◆ TASK ITEM
Give back exactly the lines of the entries below from the line with "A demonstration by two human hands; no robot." to the line with "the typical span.", inclusive, and only those.

◆ THE RECORDS
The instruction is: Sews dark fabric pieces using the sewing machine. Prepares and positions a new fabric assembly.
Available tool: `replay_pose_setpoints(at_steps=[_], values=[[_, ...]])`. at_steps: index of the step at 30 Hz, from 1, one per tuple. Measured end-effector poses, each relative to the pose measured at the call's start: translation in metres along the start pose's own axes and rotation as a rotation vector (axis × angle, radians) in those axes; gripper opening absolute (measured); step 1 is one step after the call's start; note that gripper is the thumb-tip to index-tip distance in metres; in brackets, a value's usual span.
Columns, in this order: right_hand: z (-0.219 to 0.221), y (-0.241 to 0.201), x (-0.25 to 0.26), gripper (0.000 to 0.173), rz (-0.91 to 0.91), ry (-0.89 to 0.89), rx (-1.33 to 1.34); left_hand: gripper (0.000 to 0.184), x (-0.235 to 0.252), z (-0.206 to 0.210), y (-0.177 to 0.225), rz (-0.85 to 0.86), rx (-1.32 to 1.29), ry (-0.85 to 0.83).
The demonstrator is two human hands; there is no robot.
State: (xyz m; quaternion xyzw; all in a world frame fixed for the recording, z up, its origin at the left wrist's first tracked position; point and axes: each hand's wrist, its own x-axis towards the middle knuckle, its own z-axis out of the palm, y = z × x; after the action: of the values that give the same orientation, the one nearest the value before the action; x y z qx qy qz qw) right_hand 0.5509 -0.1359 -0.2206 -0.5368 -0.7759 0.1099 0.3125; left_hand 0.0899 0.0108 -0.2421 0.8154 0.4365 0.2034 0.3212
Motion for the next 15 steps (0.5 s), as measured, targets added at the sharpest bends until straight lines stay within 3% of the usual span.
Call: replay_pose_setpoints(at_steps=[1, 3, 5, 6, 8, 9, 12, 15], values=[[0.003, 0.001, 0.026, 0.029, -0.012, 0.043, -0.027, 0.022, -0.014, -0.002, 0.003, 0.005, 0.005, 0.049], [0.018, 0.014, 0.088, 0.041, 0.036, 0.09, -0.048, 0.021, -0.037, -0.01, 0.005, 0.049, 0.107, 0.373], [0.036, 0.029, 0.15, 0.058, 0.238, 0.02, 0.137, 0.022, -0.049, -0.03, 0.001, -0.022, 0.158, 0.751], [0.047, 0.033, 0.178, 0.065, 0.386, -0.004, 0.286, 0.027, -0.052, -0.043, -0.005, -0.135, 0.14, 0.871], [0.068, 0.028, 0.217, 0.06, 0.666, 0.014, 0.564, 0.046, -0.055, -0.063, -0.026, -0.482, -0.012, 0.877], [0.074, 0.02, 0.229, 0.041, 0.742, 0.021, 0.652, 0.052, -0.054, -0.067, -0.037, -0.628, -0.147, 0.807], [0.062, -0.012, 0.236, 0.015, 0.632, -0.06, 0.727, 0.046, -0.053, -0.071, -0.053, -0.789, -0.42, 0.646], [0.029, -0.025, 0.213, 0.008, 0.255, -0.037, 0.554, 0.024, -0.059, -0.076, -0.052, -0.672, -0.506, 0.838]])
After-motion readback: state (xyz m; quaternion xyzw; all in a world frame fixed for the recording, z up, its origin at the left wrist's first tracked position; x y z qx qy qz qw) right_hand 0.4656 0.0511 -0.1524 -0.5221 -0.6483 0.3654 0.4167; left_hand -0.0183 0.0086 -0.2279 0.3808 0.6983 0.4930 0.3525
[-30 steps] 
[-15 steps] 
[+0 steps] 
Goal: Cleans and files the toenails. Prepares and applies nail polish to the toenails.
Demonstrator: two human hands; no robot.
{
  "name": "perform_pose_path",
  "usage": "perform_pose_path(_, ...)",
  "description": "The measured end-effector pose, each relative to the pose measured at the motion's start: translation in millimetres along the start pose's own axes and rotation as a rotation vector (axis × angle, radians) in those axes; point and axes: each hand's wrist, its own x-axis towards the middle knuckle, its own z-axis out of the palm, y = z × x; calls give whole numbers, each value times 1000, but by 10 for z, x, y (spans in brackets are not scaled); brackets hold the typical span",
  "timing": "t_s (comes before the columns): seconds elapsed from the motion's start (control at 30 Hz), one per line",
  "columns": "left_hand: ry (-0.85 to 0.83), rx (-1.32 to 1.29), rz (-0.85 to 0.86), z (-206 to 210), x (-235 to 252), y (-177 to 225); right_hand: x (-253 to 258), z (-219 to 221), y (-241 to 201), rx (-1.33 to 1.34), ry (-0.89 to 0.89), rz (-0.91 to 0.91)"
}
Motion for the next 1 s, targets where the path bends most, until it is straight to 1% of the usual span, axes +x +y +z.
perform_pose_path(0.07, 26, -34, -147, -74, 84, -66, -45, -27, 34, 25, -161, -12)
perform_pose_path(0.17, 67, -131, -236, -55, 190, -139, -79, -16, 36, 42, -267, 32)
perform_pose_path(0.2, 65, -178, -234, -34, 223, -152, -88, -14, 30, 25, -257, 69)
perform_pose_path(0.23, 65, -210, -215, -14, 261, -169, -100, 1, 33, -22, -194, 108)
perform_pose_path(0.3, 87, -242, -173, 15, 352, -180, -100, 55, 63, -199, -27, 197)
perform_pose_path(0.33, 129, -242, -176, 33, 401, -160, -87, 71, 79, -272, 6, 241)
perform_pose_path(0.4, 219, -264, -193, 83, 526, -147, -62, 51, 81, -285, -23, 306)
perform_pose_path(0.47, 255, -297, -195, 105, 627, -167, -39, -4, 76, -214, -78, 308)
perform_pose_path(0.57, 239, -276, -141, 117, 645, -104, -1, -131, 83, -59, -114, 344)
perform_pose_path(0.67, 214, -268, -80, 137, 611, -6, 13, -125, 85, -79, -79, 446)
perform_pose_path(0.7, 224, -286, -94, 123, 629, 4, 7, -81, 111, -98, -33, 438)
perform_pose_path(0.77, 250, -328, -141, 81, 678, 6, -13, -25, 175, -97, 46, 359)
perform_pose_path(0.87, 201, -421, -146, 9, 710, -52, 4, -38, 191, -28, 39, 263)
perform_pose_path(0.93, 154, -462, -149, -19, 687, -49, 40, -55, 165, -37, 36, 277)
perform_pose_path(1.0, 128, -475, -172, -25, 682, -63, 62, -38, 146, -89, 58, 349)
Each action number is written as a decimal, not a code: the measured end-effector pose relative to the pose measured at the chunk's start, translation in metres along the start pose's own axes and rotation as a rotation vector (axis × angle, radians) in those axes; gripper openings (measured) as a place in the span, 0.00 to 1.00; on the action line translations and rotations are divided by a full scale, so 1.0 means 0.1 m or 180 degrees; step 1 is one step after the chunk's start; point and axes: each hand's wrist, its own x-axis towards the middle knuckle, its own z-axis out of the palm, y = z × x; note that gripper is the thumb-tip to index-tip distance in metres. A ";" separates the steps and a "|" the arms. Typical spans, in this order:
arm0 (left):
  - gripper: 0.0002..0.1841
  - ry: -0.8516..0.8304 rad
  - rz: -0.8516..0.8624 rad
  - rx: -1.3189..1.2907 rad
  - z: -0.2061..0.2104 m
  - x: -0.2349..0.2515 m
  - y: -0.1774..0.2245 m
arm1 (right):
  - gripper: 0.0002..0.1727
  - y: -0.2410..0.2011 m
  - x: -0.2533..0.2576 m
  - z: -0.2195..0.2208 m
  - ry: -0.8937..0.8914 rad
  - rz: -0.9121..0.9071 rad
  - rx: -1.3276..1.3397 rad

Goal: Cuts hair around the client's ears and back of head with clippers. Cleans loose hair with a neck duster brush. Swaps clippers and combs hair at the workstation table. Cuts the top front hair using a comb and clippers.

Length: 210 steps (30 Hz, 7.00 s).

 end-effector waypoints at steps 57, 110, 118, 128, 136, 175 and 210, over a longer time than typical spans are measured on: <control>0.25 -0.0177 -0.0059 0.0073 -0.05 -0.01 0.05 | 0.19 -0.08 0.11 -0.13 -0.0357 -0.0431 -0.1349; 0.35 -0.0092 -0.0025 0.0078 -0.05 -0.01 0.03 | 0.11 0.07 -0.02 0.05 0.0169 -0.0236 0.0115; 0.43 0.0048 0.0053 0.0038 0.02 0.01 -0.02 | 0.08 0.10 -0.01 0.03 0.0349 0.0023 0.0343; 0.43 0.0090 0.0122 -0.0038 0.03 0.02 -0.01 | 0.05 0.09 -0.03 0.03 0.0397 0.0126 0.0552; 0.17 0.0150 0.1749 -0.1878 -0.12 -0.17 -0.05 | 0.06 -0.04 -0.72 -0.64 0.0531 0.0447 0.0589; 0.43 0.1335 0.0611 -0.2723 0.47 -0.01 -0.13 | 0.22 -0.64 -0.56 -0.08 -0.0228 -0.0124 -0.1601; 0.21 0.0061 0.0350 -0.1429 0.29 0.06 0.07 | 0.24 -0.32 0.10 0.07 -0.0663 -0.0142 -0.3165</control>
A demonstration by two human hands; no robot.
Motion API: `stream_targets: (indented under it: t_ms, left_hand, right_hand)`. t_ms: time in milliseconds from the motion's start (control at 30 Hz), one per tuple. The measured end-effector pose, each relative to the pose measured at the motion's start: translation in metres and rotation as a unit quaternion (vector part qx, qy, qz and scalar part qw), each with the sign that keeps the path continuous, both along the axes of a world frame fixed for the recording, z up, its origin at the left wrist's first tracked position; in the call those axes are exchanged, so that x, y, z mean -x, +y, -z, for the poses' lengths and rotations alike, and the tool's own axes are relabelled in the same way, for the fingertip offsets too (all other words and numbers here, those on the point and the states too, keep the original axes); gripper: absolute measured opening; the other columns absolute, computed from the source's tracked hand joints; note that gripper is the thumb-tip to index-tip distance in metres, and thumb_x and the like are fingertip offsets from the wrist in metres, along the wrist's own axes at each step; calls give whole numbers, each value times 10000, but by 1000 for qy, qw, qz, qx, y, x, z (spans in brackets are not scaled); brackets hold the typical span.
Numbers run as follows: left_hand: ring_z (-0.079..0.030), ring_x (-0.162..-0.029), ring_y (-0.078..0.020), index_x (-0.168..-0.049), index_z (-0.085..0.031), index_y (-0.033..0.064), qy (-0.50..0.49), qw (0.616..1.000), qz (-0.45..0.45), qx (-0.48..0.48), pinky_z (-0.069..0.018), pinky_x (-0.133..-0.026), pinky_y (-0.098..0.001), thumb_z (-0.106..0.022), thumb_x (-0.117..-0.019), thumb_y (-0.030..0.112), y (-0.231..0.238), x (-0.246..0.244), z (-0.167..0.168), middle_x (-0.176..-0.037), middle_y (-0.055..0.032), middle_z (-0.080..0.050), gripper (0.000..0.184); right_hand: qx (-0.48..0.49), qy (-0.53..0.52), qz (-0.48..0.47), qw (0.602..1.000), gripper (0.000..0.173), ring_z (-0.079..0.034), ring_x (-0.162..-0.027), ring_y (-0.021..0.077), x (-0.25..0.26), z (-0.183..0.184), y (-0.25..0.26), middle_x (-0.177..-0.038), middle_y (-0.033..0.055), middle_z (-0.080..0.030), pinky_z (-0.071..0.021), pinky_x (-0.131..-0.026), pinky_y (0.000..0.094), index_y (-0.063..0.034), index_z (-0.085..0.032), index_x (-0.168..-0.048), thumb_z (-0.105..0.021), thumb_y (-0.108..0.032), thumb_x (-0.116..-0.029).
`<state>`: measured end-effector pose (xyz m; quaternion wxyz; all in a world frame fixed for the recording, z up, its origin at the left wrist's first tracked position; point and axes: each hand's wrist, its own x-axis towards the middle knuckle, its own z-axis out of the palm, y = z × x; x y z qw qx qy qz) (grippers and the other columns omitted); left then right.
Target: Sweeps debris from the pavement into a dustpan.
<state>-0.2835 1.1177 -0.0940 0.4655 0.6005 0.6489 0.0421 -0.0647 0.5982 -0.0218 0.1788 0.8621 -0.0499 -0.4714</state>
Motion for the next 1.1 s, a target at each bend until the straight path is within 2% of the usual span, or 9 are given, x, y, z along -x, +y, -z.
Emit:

◆ SOLUTION BELOW
A demonstration by two human hands; no robot.
Motion API: `stream_targets: (indented under it: t_ms, left_hand, right_hand)`. t_ms: time in milliseconds from the motion's start (control at 30 Hz), one per tuple. The measured end-effector pose, each relative to the pose measured at the motion's start: translation in metres and rotation as a unit quaternion (vector part qx, qy, qz and scalar part qw), each with the sign that keeps the path continuous, both along the axes of a world frame fixed for the recording, z up, its origin at the left wrist's first tracked position; in the call those axes are exchanged, so that x, y, z mean -x, +y, -z, for the poses' lengths and rotations alike, and the tool's own axes are relabelled in the same way, for the fingertip offsets too (all other words and numbers here, those on the point and the states too, keep the original axes); gripper: absolute measured opening; the other columns absolute, computed from the source's tracked hand joints; note that gripper is the thumb-tip to index-tip distance in metres, and thumb_x and the like are fingertip offsets from the wrist in metres, along the wrist's own axes at each step; calls give whole numbers, each value times 10000, but by 1000 for qy, qw, qz, qx, y, x, z (spans in brackets are not scaled); brackets hold the typical span.

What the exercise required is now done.